You need to know what is more acidic than what else. In rough order of decreasing Brønsted acidity:

hydrohalic acids, mineral acids (except H2CO3, HCO3- and HPO42-) pKa -3 to ~-10
protonated alcohols (ROH2+ and H3O+) pKa ~ -2
HF (hydrofluoric acid) pKa ~ 3
carboxylic acids RCOOH and H2CO3 pKa ~ 4-5
phenols (aromatic alcohols, OH on a benzene ring), thiols RSH, bicarbonate HCO3-, monohydrogen phosphate HPO42-, and ammonium cations R3NH+, R2NH2+, RNH3+, NH4+ pKa ~ 8-10
aliphatic alcohols ROH (including water) pKa ~ 15-18
saturated hydrogens α to carbonyl groups, RCOCR'2-H
aldehydes and ketones are more acidic than carboxylic acid derivatives
pKa ~ 17-25
terminal alkynes (RC:::C-H) pKa ~ 25
amines R2NH, RNH2, NH3. The hydroxide anion OH- is also around here as a Brønsted acid. pKa ~ 36-38

Vinylic hydrogens R2C=CR-H are slightly more acidic than alkyl hydrogens R3C-H, but in practice neither can be removed by most bases. Their conjugate bases will deprotonate OH- to give the oxide dianion O2-.
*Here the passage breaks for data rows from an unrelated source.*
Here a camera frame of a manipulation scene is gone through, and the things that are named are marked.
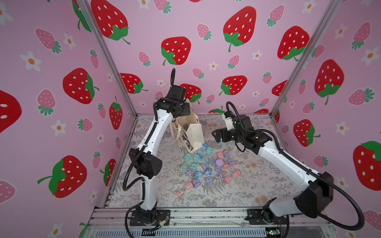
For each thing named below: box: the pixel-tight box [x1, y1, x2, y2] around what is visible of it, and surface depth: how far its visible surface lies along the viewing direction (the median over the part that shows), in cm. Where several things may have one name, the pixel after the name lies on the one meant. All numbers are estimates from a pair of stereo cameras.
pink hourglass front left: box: [176, 181, 194, 199], surface depth 83 cm
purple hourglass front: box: [191, 178, 201, 189], surface depth 85 cm
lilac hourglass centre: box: [205, 176, 215, 185], surface depth 86 cm
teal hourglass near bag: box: [185, 153, 191, 162], surface depth 97 cm
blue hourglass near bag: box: [201, 143, 209, 152], surface depth 100 cm
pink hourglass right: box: [224, 169, 242, 185], surface depth 88 cm
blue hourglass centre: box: [194, 171, 203, 179], surface depth 88 cm
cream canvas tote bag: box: [170, 98, 205, 154], surface depth 91 cm
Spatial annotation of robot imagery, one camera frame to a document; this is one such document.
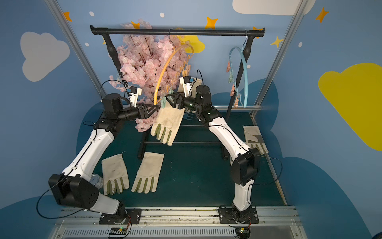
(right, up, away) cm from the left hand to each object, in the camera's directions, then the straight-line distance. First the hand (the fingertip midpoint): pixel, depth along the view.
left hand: (156, 104), depth 72 cm
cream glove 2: (-10, -42, +14) cm, 46 cm away
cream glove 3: (+6, -7, +3) cm, 10 cm away
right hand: (+8, +5, -1) cm, 9 cm away
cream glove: (-28, -41, +15) cm, 52 cm away
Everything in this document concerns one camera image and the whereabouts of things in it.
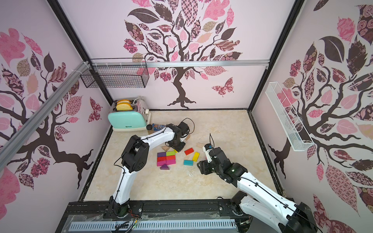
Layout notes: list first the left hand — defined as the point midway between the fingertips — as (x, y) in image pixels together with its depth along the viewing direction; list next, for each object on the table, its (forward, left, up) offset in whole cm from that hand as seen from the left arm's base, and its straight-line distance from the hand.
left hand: (176, 149), depth 96 cm
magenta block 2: (-9, +2, 0) cm, 9 cm away
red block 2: (-6, +3, 0) cm, 7 cm away
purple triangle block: (-13, +6, +1) cm, 14 cm away
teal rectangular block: (-9, -9, -1) cm, 13 cm away
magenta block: (-10, +9, 0) cm, 13 cm away
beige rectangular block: (+4, -17, -1) cm, 18 cm away
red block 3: (-2, -9, 0) cm, 9 cm away
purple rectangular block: (-3, +9, -1) cm, 10 cm away
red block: (-6, +8, 0) cm, 10 cm away
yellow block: (-6, -13, +1) cm, 15 cm away
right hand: (-16, -17, +10) cm, 25 cm away
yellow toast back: (+29, +38, +19) cm, 51 cm away
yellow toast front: (+23, +35, +19) cm, 46 cm away
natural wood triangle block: (-1, +6, +3) cm, 7 cm away
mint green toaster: (+20, +30, +8) cm, 37 cm away
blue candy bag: (+19, +15, +1) cm, 24 cm away
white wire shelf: (-10, -65, +24) cm, 70 cm away
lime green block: (-3, +4, -1) cm, 5 cm away
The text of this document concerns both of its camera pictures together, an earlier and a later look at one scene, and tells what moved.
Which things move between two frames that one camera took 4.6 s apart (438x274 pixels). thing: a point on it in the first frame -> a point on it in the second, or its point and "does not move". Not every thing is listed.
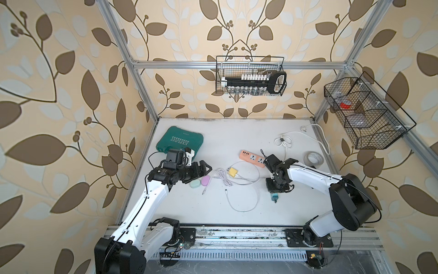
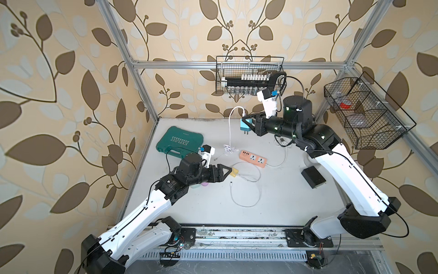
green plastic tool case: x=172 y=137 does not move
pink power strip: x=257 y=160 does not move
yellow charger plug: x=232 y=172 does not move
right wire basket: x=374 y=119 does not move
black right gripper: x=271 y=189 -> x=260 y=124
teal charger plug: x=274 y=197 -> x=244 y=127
Hydride bases (LiH, NaH, KH) also fall into this category, and have pKa ~ 42.

pKa ~ 40-60

trifluoroacetic acid, CF3COOH, and acetaldehyde, CH3CHO Once you know the order of acidity, you know the strength of the conjugate bases (conjugate bases of strong acids are weak; conjugate bases of weak acids are strong).
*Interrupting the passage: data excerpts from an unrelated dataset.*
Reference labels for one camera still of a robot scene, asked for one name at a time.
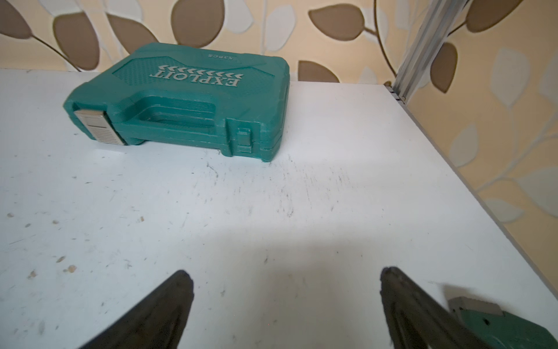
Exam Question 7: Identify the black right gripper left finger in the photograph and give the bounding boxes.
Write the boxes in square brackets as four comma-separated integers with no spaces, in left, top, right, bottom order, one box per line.
[82,270,194,348]

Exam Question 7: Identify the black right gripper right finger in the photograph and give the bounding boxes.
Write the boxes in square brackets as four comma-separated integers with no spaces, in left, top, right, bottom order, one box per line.
[380,267,490,349]

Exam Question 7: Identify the green plastic tool case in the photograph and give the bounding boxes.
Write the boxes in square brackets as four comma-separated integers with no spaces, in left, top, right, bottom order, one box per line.
[63,43,290,162]

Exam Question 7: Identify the green handled scraper tool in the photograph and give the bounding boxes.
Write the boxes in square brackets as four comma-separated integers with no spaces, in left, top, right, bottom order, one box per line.
[448,297,557,348]

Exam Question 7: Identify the aluminium frame post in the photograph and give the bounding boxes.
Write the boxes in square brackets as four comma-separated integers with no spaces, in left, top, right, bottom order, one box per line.
[392,1,467,104]

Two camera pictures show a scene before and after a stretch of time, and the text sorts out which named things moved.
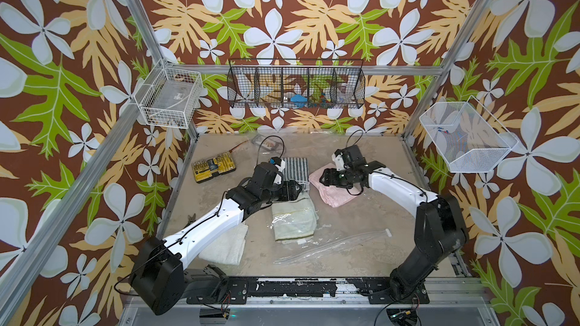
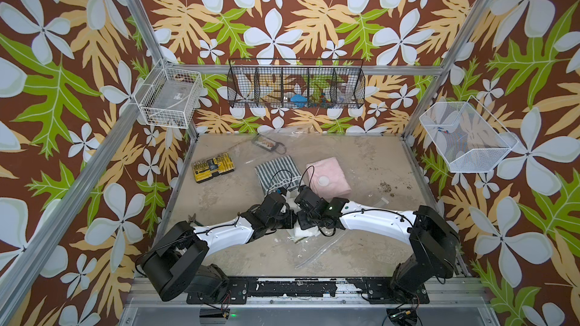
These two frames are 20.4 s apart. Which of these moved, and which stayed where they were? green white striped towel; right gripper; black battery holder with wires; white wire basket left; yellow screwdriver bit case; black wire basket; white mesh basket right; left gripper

Remember that there are other factors, such as conjugation or electronegative substituents, that can make an acid much stronger. For example, trifluoroacetic acid is as strong as the mineral acids, with a pKa ~ 0.5. Acetaldehyde has a pKa of 17, in the alcohol range!

This class of organic acids--hydrogens α to carbonyl groups--is so important that it rates a whole chapter in Bruice, Chapter 18.